=== Provided material ===
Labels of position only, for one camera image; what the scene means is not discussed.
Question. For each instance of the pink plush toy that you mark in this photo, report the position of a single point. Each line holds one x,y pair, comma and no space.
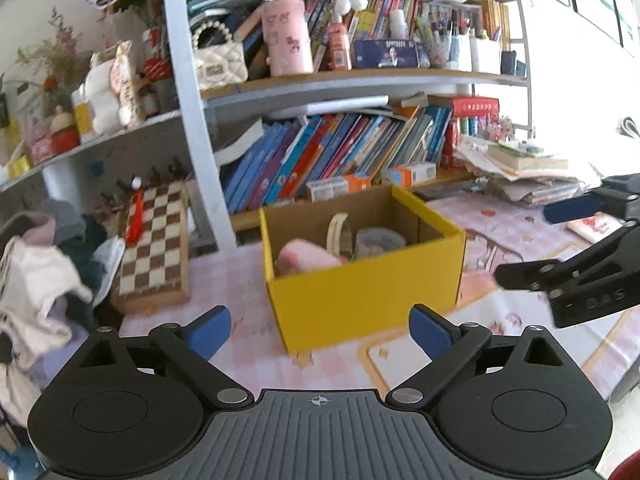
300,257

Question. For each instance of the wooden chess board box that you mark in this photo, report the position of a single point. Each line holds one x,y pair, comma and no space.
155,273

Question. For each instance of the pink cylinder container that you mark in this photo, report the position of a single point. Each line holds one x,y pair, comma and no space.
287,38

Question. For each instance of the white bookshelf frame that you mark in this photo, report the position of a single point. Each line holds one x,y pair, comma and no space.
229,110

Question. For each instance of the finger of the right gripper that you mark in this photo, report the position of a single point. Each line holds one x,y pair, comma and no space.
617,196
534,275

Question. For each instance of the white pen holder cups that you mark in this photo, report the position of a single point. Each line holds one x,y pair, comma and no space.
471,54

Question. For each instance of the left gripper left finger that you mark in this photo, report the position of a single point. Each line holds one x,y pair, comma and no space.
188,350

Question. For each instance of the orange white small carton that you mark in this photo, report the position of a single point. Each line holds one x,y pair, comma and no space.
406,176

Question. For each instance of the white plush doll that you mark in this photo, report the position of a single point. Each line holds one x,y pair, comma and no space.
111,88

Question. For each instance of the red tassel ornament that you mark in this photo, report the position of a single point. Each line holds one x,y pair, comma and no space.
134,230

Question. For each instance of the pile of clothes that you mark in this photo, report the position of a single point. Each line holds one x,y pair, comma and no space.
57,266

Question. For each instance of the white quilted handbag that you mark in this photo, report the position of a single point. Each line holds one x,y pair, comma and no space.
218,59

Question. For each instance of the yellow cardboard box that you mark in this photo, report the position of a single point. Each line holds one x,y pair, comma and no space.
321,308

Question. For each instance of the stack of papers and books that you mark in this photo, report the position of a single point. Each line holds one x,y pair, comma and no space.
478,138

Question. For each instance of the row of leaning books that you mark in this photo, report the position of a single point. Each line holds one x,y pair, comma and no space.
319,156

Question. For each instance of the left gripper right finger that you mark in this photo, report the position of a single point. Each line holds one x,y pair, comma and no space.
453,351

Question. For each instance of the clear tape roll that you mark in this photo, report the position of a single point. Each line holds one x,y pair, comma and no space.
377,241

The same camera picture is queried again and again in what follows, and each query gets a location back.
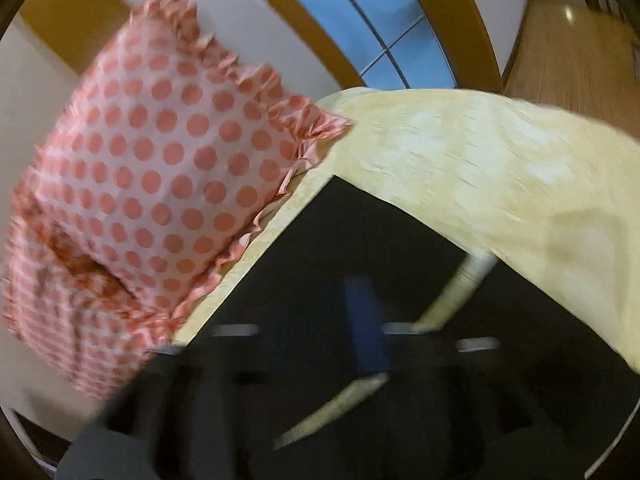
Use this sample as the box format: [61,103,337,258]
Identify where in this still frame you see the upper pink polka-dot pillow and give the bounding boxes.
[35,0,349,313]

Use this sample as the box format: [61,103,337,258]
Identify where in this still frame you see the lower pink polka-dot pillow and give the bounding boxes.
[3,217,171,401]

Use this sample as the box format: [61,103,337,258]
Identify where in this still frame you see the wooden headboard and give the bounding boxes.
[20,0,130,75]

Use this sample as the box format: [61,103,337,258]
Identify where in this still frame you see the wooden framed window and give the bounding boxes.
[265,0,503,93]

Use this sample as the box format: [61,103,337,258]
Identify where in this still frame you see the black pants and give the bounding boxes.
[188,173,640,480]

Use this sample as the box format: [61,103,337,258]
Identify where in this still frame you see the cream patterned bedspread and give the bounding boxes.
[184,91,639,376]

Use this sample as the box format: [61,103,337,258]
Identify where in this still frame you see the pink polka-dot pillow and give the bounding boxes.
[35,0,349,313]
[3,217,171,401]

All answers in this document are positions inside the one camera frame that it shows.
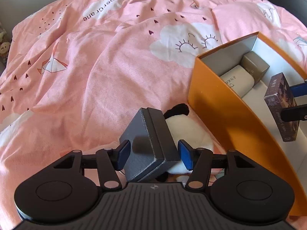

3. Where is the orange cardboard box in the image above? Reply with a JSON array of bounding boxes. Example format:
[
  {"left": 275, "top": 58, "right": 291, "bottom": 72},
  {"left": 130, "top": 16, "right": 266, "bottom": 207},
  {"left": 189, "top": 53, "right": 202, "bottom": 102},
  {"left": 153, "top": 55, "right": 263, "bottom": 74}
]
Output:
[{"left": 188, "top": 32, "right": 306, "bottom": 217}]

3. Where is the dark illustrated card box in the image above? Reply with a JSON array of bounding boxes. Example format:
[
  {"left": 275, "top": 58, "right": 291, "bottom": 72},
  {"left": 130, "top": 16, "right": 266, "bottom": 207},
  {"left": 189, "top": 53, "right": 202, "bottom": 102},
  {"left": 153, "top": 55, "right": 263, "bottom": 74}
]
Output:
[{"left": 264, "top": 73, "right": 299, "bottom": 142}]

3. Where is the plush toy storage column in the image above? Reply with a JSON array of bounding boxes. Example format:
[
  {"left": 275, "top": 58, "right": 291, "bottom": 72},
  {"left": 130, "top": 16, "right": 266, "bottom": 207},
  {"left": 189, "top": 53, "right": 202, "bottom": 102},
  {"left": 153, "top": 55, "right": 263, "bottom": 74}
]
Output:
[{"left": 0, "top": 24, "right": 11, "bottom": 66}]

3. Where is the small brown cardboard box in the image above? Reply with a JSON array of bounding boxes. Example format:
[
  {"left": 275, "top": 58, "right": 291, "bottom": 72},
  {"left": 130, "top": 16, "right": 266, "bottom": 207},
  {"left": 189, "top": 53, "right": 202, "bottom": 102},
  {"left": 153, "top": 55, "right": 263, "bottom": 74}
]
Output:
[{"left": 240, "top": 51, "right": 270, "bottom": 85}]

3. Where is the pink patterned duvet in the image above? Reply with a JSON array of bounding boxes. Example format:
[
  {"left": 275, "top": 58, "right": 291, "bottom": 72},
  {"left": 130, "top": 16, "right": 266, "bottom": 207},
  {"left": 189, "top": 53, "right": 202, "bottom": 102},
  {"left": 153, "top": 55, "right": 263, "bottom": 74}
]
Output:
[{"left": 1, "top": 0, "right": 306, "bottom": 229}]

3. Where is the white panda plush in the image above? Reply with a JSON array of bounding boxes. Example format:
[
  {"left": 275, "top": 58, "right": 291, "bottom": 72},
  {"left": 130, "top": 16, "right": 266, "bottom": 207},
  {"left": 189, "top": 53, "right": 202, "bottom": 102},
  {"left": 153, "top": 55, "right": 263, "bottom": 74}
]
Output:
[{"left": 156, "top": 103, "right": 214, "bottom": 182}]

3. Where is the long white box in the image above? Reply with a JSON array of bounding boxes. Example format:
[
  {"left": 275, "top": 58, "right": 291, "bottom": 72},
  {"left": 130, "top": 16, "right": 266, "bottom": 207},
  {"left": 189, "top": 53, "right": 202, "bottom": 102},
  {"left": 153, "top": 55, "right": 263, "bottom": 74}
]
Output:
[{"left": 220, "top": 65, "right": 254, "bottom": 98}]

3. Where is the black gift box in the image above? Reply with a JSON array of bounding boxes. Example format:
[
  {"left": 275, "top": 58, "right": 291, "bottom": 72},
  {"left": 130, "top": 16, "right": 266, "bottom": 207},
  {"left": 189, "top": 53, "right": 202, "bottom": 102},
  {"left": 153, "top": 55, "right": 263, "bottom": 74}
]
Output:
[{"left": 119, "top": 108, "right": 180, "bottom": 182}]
===
=== Provided material ===
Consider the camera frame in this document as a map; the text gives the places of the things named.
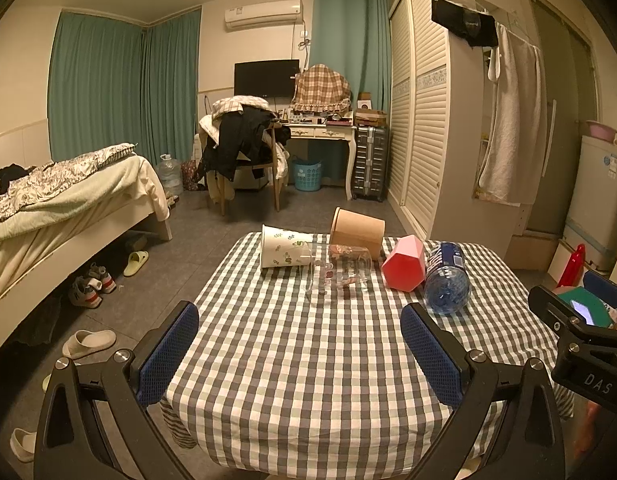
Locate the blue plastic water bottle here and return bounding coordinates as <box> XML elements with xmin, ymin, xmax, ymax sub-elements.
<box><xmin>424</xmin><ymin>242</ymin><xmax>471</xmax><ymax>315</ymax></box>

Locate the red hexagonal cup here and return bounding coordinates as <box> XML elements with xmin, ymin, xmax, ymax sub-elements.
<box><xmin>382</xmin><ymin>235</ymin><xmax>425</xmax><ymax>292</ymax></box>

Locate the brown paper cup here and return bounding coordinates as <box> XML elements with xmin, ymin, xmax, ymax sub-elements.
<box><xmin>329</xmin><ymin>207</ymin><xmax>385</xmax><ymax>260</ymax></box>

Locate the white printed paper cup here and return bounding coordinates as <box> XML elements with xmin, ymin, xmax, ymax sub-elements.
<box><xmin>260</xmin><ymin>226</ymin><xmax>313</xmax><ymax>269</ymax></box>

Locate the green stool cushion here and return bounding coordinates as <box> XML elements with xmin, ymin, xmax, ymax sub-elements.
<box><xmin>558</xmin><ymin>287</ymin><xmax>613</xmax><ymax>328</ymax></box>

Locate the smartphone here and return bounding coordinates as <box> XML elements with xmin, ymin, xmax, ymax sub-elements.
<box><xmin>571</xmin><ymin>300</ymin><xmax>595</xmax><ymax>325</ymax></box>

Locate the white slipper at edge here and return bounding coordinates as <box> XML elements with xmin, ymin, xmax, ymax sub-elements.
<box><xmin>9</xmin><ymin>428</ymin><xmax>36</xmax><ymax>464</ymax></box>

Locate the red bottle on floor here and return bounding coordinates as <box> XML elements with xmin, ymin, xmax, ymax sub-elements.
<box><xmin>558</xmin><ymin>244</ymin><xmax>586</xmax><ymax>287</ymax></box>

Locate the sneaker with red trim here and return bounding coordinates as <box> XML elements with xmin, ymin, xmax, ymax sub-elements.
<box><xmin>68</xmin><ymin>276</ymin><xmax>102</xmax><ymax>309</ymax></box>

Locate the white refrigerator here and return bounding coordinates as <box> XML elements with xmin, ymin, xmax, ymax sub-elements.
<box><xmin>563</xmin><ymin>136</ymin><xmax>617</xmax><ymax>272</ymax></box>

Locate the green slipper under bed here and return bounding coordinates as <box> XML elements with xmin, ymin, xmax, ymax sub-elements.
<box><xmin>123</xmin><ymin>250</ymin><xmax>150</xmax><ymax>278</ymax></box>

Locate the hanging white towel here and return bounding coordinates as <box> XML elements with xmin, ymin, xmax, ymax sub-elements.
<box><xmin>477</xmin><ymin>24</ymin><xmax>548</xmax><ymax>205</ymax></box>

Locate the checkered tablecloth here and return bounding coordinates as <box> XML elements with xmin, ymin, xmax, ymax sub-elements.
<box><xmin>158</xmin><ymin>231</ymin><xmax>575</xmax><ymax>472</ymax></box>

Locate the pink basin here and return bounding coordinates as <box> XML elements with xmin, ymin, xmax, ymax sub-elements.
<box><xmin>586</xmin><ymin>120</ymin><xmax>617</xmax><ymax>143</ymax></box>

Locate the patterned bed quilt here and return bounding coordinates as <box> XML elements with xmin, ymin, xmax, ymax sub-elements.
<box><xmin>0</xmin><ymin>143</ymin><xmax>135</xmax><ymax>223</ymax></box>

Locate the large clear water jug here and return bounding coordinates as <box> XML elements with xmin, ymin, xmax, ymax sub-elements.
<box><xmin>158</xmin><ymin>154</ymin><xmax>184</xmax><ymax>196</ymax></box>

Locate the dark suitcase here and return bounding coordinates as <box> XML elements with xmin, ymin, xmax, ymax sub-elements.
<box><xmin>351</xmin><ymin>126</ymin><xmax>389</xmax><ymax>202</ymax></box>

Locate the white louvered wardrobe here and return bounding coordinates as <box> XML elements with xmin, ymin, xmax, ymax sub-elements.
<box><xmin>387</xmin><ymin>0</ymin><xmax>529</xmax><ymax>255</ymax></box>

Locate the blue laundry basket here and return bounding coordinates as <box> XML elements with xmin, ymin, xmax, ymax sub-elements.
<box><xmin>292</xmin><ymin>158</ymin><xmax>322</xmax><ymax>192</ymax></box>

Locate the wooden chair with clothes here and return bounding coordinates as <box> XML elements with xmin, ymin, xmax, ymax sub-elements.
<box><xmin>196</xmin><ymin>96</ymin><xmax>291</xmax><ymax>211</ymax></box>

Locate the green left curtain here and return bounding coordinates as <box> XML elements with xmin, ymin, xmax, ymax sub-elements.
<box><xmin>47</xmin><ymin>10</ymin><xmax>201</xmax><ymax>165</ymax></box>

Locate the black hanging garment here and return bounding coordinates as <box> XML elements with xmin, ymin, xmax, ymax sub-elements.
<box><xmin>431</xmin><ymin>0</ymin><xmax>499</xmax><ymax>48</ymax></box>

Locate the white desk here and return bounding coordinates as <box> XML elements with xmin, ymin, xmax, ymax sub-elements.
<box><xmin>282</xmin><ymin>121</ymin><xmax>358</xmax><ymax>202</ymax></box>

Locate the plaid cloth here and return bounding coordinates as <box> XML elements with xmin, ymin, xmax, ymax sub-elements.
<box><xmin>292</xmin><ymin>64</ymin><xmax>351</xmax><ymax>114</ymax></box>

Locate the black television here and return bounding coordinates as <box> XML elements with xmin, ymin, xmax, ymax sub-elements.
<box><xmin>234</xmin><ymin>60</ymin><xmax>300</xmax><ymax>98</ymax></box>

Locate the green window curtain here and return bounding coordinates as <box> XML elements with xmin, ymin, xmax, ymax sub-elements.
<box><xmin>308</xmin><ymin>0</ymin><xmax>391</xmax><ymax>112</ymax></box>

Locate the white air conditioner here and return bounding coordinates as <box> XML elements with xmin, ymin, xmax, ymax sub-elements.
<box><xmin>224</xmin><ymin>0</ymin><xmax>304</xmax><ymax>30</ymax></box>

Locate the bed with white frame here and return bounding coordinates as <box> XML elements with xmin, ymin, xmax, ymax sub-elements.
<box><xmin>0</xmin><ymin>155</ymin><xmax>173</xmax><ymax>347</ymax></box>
===
=== Provided material ===
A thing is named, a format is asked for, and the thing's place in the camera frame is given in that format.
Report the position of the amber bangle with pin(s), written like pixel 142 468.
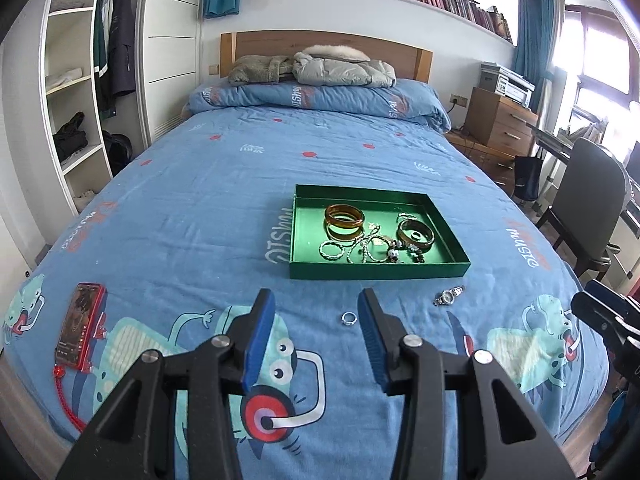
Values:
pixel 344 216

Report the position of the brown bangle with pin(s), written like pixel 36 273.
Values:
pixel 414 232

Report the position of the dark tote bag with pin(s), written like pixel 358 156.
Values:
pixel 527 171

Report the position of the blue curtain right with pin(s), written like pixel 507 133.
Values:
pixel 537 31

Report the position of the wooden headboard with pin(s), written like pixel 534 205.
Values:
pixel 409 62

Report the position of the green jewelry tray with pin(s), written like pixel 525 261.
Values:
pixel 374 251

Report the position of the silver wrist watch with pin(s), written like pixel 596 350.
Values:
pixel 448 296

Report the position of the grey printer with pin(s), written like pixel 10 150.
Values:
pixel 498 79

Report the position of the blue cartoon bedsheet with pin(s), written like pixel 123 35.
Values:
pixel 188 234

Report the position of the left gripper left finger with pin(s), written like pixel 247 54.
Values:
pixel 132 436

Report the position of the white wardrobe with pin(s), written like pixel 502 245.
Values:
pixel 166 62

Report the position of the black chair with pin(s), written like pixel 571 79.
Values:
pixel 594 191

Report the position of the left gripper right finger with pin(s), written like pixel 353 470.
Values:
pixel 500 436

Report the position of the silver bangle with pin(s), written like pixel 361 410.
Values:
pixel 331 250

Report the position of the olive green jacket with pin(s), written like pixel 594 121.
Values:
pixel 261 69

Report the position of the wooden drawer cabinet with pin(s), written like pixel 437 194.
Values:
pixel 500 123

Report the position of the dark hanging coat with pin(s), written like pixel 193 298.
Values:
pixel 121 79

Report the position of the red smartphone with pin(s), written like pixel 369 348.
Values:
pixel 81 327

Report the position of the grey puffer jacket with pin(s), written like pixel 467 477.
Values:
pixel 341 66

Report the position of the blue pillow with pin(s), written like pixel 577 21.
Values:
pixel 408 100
===
▶ [How to complete this task]
Report the number of lines in the listing that hold the string "green", and nothing else.

▶ [Reply to the exercise]
6